Bug 12266

Summary: kernel: Massive memory leak
Product: IPFire Reporter: Michael Tremer <michael.tremer>
Component: ---Assignee: Arne.F <arne.fitzenreiter>
Status: CLOSED UPSTREAM QA Contact:
Severity: Minor Usability    
Priority: Will affect all users CC: list
Version: 2   
Hardware: unspecified   
OS: Unspecified   
Attachments: Monthly memory graph
Yearly memory graph

Description Michael Tremer 2020-01-06 16:10:51 UTC
Created attachment 726 [details]
Monthly memory graph

I have a problem with two firewalls of the IPFire infrastructure. One in Dublin, the other one in Frankfurt.

They both have 512 MB of RAM which they totally consume after a short time (graphs are attached).

The kernel starts killing userspace processes when it runs out of memory and unbound is usually one of the first to die. The firewall dies very slowly. Only a reboot fixes this as it is all kernel space.

The systems however do not have a large number of connections open (very few actually) so it cannot be the connection tracking or any other legitimate use of memory I can think of.

Although those ones are virtual instances on AWS, I can reproduce this on our physical appliance in Hanover as well. It just has more memory and for some reason memory usage seems to grew slower. Therefore I assume that this problem exists on all systems (x86_64 at least).

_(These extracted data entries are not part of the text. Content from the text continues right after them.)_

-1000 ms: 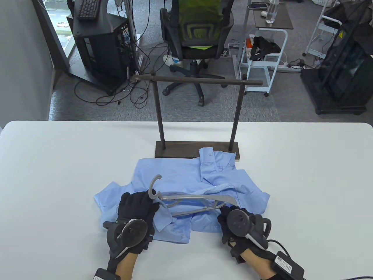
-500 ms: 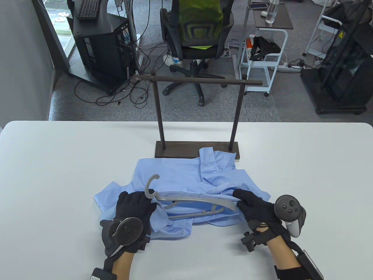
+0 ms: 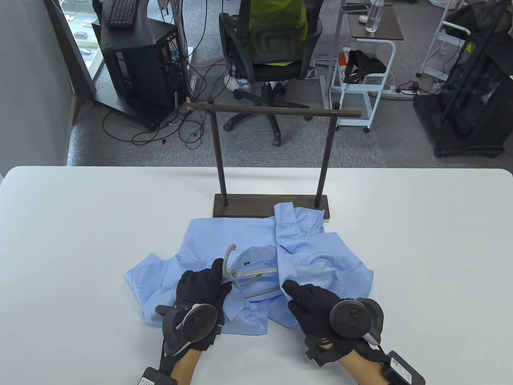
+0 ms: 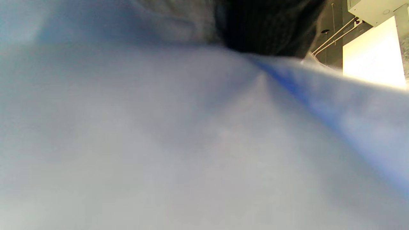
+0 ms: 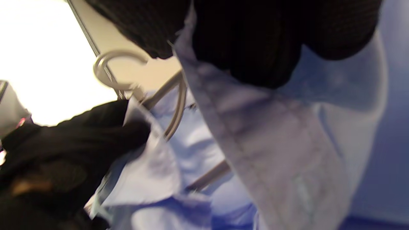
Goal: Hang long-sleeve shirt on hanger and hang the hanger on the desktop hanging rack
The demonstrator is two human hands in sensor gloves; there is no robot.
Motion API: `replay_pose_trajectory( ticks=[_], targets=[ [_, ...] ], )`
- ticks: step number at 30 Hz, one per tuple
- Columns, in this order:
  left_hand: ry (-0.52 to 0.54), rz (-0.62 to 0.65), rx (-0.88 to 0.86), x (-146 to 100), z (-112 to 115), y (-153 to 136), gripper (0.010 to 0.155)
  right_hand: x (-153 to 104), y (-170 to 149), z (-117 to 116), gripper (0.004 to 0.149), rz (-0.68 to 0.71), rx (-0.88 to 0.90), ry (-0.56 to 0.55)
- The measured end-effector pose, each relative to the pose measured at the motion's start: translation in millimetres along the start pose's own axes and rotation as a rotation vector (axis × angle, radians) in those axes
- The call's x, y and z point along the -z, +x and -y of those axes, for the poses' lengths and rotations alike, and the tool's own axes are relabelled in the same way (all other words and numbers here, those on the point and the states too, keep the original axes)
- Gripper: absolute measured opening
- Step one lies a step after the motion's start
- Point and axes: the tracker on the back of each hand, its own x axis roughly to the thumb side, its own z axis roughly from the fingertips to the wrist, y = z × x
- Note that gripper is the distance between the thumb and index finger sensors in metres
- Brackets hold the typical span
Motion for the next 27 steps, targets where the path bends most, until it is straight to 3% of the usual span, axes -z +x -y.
replay_pose_trajectory(
  ticks=[9, 12, 14, 16, 18, 19, 21, 23, 26, 27],
  targets=[
    [-0.05, -0.011, -0.109, -1, 9, 6, 0.065, -1, 14, -39, 0.055, 0.057, 0.02, 0.144],
    [-0.057, 0.015, -0.103, -2, 9, 6, 0.065, 0, 16, -45, 0.064, 0.068, 0.04, 0.27],
    [-0.059, 0.021, -0.106, -3, 8, 4, 0.065, 1, 19, -38, 0.062, 0.138, 0.096, 0.352],
    [-0.061, 0.028, -0.104, -3, 8, 3, 0.064, 0, 24, -17, 0.052, 0.206, 0.123, 0.228],
    [-0.063, 0.032, -0.103, -2, 8, 2, 0.065, 0, 27, 17, 0.045, 0.258, 0.081, 0.021],
    [-0.065, 0.034, -0.106, -2, 8, 2, 0.065, -3, 24, 37, 0.044, 0.238, 0.029, -0.144],
    [-0.064, 0.037, -0.108, -2, 7, 2, 0.065, -2, 13, 63, 0.043, 0.196, -0.104, -0.33],
    [-0.063, 0.041, -0.108, -3, 8, 2, 0.065, 0, -10, 71, 0.054, 0.03, -0.223, -0.238],
    [-0.065, 0.052, -0.115, -3, 8, 2, 0.065, 4, -43, 52, 0.066, -0.066, -0.093, -0.017],
    [-0.067, 0.054, -0.117, -3, 8, 3, 0.065, 5, -44, 49, 0.065, -0.063, -0.066, -0.002]
  ],
)
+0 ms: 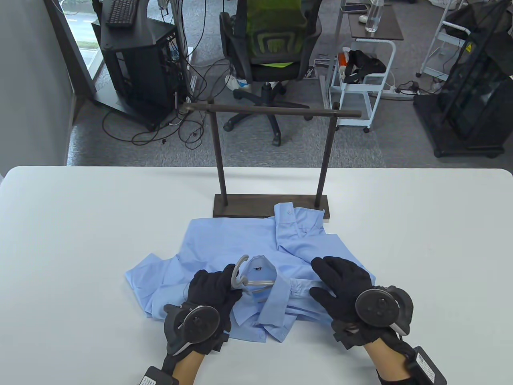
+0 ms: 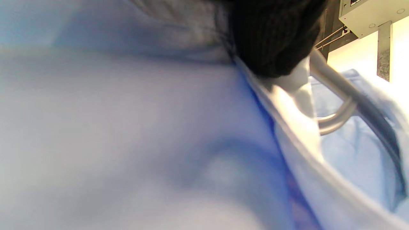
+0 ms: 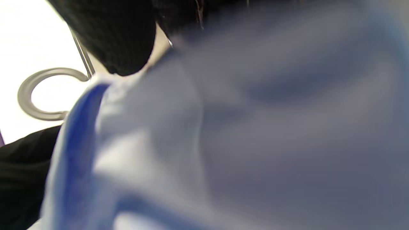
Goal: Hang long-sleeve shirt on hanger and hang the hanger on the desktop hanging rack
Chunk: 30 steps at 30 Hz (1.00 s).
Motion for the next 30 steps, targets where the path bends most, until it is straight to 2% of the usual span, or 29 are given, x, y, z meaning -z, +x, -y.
replay_pose_trajectory(
  ticks=[1, 2, 5, 7, 9, 14, 19, 24, 30],
  targets=[
    [0.0, 0.004, -0.001, 0, 0, 0, 0.065, 2, 0, -8, 0.062, 0.008, 0.043, 0.014],
    [0.002, 0.013, 0.003, 0, 0, 1, 0.065, 2, 2, -16, 0.059, 0.014, 0.047, -0.03],
    [0.006, 0.037, 0.043, 0, -1, 3, 0.066, 4, 10, -28, 0.051, 0.06, -0.045, -0.062],
    [0.001, 0.026, 0.037, 0, -3, 1, 0.067, 5, 12, -27, 0.049, 0.079, -0.051, -0.116],
    [0.003, 0.009, 0.021, 0, -7, -4, 0.073, 5, 11, -23, 0.048, 0.062, -0.05, -0.123],
    [0.071, -0.023, 0.023, -1, -26, -18, 0.084, 12, 5, 3, 0.047, 0.022, -0.079, -0.228],
    [0.173, -0.026, 0.008, -4, -46, -21, 0.085, 36, 1, 33, 0.046, -0.027, -0.101, -0.345],
    [0.198, -0.003, 0.026, -4, -51, -18, 0.083, 77, 2, 66, 0.045, -0.095, -0.071, -0.437],
    [0.133, 0.008, 0.056, -3, -39, -18, 0.081, 140, 5, 100, 0.045, -0.178, -0.047, -0.496]
  ],
)
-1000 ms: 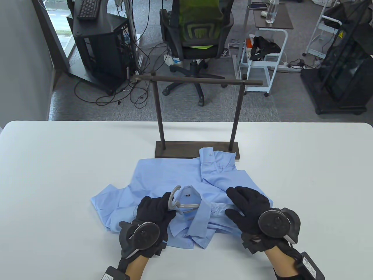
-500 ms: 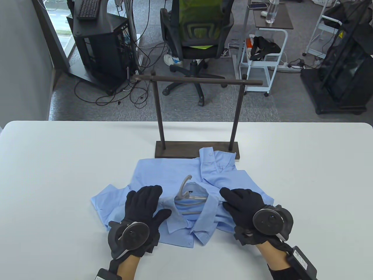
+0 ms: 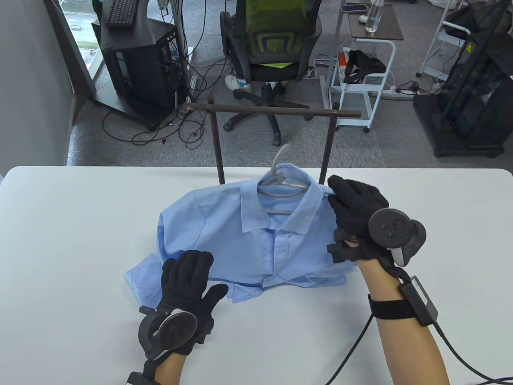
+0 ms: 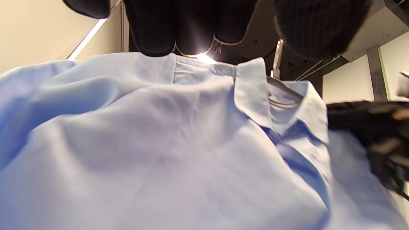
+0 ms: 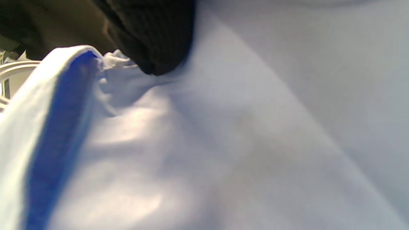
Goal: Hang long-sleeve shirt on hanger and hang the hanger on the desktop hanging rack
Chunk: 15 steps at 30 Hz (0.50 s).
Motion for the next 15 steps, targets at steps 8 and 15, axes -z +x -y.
replay_pose_trajectory(
  ticks=[8, 15],
  targets=[
    [-0.06, 0.013, 0.023, 0, 11, 2, 0.081, 60, -5, -25, 0.045, -0.148, 0.011, 0.035],
    [-0.093, -0.002, 0.029, 0, 15, -2, 0.081, 73, -18, -56, 0.045, -0.208, -0.007, 0.085]
  ],
)
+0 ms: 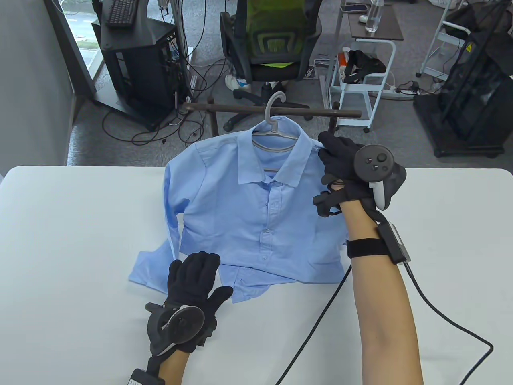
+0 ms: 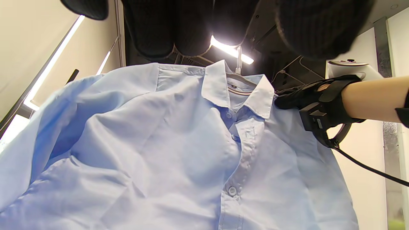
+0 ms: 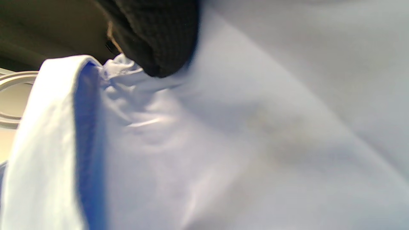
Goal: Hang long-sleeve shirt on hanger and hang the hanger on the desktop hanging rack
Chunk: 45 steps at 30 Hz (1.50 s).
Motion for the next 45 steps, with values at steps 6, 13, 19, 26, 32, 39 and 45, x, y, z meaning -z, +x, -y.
replay_pose_trajectory(
  ticks=[6, 13, 19, 26, 32, 39, 45],
  targets=[
    [-0.044, -0.01, 0.02, 1, 7, -1, 0.08, 3, -8, -19, 0.045, -0.015, -0.024, 0.02],
    [-0.065, -0.013, 0.018, 1, 9, -1, 0.08, 1, -18, -31, 0.045, -0.018, -0.035, 0.019],
    [-0.072, -0.017, 0.019, 2, 9, -1, 0.08, 1, -21, -35, 0.045, -0.022, -0.019, 0.009],
    [-0.083, -0.032, 0.016, 3, 9, -4, 0.08, 2, -20, -34, 0.047, -0.028, -0.037, 0.025],
    [-0.087, -0.028, 0.017, 3, 9, -4, 0.08, -1, -20, -21, 0.052, -0.03, -0.046, 0.03],
    [-0.096, -0.018, 0.008, 3, 8, -3, 0.081, -16, -20, 15, 0.052, -0.002, -0.057, 0.008],
    [-0.115, 0.025, 0.035, 2, 9, 7, 0.081, -51, -11, 47, 0.054, 0.111, -0.119, 0.033]
  ],
)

I could now increase the size of the instances in this case to buy myself more time before I have to reboot, but clearly this isn't right. What can we do to find this problem?
Comment 1 Michael Tremer 2020-01-06 16:11:07 UTC
Created attachment 727 [details]
Yearly memory graph
Comment 2 Michael Tremer 2020-01-06 16:12:10 UTC
I forgot to mention that the systems do not have no swap space.
Comment 3 Stephan Mending 2020-03-23 17:35:41 UTC
Have you tried https://www.kernel.org/doc/html/v4.10/dev-tools/kmemleak.html ? 
In BSD there is a tool called systat which shows you the output for memory consumption of the different kernel subsystems. I wasn't able to find anything comparable for linux.
Comment 4 Michael Tremer 2020-03-23 19:42:46 UTC
No, but I think we might have solved this but merging patches from upstream.

So far we just need to sit and validate that this is actually gone.
Comment 5 Stephan Mending 2020-03-23 20:26:08 UTC
(In reply to Michael Tremer from comment #4)
> No, but I think we might have solved this but merging patches from upstream.
> 
> So far we just need to sit and validate that this is actually gone.

Nice ! Do you have a cross reference for me to the patch which solves this issue ? I'd be interested ! Just out of curiosity.